Retype the line containing "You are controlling" and each later line through the end of the listing, exactly as written, with no other lines.

★ ★ ★

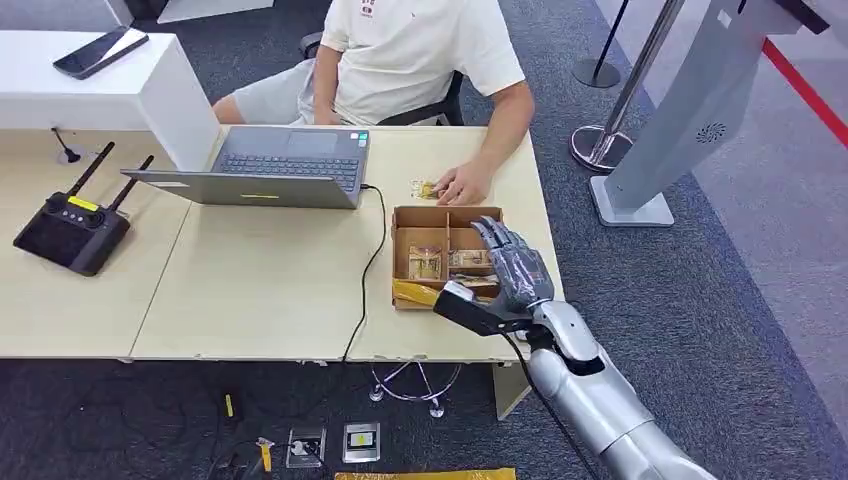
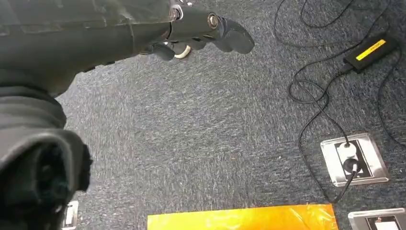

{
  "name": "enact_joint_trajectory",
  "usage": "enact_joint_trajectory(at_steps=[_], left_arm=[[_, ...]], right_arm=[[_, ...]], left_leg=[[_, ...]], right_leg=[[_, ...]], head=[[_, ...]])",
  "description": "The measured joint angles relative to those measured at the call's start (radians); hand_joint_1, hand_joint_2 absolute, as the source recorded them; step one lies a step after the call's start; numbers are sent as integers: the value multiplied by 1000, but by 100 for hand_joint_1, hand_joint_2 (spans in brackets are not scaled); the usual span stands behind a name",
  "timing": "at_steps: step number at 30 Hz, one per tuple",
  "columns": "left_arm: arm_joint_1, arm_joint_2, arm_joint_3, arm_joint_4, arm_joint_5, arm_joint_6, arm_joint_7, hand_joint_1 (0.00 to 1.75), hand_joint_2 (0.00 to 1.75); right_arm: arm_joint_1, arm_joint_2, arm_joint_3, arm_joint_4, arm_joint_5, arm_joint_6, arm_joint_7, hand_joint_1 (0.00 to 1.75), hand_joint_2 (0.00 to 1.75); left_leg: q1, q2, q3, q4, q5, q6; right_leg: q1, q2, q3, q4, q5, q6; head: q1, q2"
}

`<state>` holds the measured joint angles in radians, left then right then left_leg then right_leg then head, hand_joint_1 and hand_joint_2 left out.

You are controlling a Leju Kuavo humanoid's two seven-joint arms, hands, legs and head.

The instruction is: Pass the card to the sensor for recognition and then transmit it.

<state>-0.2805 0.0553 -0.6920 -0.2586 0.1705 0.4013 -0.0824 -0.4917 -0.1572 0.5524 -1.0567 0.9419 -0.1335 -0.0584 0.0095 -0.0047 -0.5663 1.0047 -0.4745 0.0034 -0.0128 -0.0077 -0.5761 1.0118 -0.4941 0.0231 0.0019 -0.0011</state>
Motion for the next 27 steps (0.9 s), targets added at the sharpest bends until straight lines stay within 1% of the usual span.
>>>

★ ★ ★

- **Output below**
You are controlling a Leju Kuavo humanoid's two seven-joint arms, hands, legs and head.

The instruction is: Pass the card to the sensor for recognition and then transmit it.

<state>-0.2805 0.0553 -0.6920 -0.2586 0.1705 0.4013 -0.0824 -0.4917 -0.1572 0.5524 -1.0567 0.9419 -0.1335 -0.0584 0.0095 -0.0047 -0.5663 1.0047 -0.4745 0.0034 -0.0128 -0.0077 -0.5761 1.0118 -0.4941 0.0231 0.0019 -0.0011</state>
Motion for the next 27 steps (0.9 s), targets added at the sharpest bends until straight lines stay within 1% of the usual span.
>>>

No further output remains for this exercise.